EXERCISE DIRECTIONS | An exact repetition of the data is required; no picture should appear in it.

RECORDED DATA |

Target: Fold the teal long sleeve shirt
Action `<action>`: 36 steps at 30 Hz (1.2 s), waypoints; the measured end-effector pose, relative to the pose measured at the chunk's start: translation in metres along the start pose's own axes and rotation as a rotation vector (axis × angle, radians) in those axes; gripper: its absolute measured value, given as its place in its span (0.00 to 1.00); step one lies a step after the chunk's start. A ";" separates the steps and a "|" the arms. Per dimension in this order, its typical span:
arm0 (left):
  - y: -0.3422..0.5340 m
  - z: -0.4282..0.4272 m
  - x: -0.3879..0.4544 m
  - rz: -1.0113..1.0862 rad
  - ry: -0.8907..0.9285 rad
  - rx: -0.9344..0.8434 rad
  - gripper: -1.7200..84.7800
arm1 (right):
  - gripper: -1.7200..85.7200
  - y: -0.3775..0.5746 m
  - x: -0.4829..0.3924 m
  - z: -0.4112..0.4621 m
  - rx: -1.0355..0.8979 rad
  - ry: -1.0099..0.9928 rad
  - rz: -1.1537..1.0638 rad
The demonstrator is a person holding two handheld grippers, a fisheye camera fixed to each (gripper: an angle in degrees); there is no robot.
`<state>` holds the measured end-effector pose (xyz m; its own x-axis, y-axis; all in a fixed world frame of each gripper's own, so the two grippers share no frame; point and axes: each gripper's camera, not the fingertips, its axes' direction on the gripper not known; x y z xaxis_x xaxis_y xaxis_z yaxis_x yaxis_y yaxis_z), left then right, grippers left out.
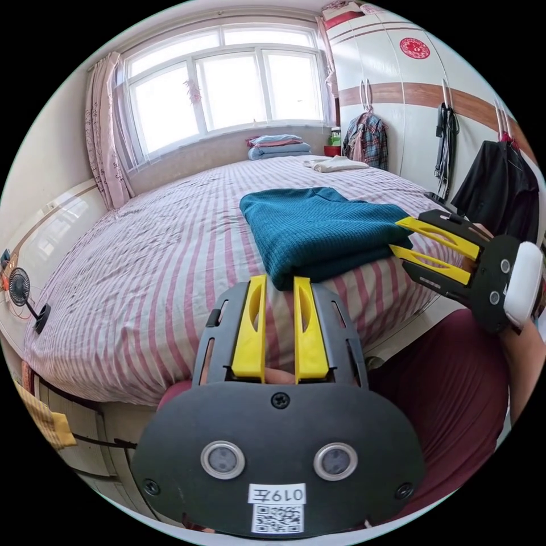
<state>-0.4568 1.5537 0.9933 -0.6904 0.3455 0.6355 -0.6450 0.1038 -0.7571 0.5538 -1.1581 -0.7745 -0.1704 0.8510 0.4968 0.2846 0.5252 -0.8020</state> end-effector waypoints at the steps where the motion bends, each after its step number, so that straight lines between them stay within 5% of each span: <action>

YOUR SOLUTION |
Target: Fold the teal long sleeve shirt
Action `<action>`: 36 steps at 30 Hz (1.2 s), waypoints; the measured end-effector pose, relative to the pose measured at the chunk's start: translation in metres along the start pose's own axes and rotation as a rotation vector (axis × angle, radians) in those axes; gripper: its absolute measured value, given as its place in its span (0.00 to 1.00); step one lies a step after the chunk's start. A ";" separates the steps and a "|" the arms. Per dimension in this order, its typical span:
arm0 (left):
  - y: -0.3422..0.5340 m
  - z: -0.4282..0.4272 m
  - x: -0.3879..0.4544 m
  - rz: -1.0113..1.0862 rad
  - ry: -0.8907..0.9285 rad
  - rx: -0.9344..0.8434 rad
  - gripper: -1.7200..84.7800
arm1 (right):
  - gripper: -1.7200..85.7200
  - y: -0.3775..0.5746 m
  - x: -0.4829..0.3924 m
  - z: -0.4112..0.4621 m
  - rx: -1.0355..0.8979 rad
  - ry: -1.0099..0.9928 rad
  - rz: -1.1537..1.0638 rad
The demonstrator is a person holding two handheld grippers, a fisheye camera fixed to each (gripper: an angle in degrees); there is no robot.
`<state>` holds the measured end-effector pose (xyz m; its own x-axis, y-axis; all in a fixed world frame of each gripper's own, so the two grippers share no frame; point and axes: each gripper's camera, not the fingertips, its axes' direction on the gripper not known; x y z xaxis_x xaxis_y xaxis_z yaxis_x yaxis_y yaxis_z), left then right, grippers left out.
<state>-0.4568 1.5537 0.9933 -0.6904 0.3455 0.6355 -0.6450 0.1038 -0.7571 0.5538 -1.1581 -0.7745 -0.1704 0.8510 0.4968 0.2846 0.5252 -0.8020</state> end-effector waypoints at the steps where the motion bends, each after its step number, so that straight lines between them stay within 5% of each span: <action>

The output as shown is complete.